Eppure, ciò nonostante, il governatore lombardo Fontana, forte della Confindustria, ha preteso e imposto al governo, come sempre a lorsignori sottomesso, le stesse misure di sicurezza su tutto il territorio nazionale, facendo in modo di evacuare dalla Lombardia decine di migliaia di meridionali, studenti e lavoratori fuori sede, liberandosi di loro per scaricare il contagio verso Sud, e determinando un blocco non propriamente necessario delle attività produttive del Mezzogiorno, mentre l’industria settentrionale continuava a lavorare a mezzo regime. Così improvvisamente gli italiani sono diventati tutti uguali nella cattiva sorte. Il pretesto del Nord? Quello solito, che esso sarebbe la “locomotiva” dell’economia italiana che traina un treno composto di vagoni che sarebbero le regioni del Sud. La cosiddetta locomotiva, per quanto forte ed efficiente, non può correre più di tanto pena il deragliamento dei vagoni cui la locomotiva ha sottratto di tutto, lasciandoli in condizioni disastrose. Impedire al Sud di crescere per usarlo quale colonia interna, ecco perché l’Italia è il Paese europeo ultimo per crescita economica.

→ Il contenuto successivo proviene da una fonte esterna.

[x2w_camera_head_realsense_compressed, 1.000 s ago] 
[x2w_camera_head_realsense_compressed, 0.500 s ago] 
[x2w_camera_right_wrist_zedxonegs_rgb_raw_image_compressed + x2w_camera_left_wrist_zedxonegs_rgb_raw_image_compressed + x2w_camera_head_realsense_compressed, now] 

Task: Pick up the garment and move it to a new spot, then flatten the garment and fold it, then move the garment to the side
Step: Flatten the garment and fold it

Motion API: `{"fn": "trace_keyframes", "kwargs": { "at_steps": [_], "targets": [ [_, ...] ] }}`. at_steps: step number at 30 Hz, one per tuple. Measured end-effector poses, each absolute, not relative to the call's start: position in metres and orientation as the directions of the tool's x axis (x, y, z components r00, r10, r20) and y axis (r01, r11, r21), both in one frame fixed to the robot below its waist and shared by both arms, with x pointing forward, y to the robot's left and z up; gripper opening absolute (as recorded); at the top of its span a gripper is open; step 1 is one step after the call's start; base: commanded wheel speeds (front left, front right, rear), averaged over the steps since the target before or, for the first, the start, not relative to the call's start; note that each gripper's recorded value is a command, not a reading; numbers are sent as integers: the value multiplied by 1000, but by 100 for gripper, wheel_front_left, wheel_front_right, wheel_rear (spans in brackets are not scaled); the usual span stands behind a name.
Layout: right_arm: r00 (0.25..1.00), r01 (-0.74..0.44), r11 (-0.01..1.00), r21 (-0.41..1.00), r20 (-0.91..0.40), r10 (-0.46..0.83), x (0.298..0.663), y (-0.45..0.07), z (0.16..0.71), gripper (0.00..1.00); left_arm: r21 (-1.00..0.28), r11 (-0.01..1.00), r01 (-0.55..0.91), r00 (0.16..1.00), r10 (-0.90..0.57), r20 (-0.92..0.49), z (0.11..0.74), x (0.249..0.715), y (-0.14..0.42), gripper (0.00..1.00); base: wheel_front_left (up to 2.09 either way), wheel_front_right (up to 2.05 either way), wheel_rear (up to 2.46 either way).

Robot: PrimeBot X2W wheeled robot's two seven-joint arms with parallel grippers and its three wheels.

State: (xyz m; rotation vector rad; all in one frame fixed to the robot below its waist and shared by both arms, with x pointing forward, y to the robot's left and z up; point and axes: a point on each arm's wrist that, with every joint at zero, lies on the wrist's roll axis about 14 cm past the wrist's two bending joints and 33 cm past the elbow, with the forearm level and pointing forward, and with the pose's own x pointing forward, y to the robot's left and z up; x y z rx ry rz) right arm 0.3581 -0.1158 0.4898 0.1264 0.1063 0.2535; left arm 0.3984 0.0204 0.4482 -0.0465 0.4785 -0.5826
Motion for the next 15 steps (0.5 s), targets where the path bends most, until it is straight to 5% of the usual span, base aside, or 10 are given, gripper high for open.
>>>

Stessa logica di scaricare sui deboli le conseguenze del contagio è stata applicata dall’incredibile Trump, che ha volutamente ritardato l’introduzione delle misure restrittive, con la conseguenza che gli Stati Uniti hanno  un milione e mezzo di contagiati e quasi centomila morti, in maggioranza neri che, in quanto poveri, non hanno diritto all’assistenza sanitaria. Stessa cosa ha fatto il biondone inglese Johnson che cianciava di “immunità di gregge”, e ora l’Inghilterra è il paese più colpito d’Europa per  numero di morti. E stesso misfatto ha compiuto Bolsonaro, opponendosi all’introduzione del lockdown in Brasile, dove il contagio è esteso paurosamente, pagato anche lì dai più poveri, gli indios d’Amazzonia ai quali è negata qualsivoglia assistenza, né medici, né medicine, né dispositivi di protezione, e neanche acqua per lavarsi le mani, morti in tanti  e seppelliti in fosse comuni.

La logica di far pagare l’epidemia ai più deboli è simile a quella della “selezione della razza” di hitleriana memoria. Tant’è che in Germania i movimenti neonazisti manifestano per la “libertà di contagio”. In questo seguiti dai creduloni no-vax. Ma questa è un’altra storia.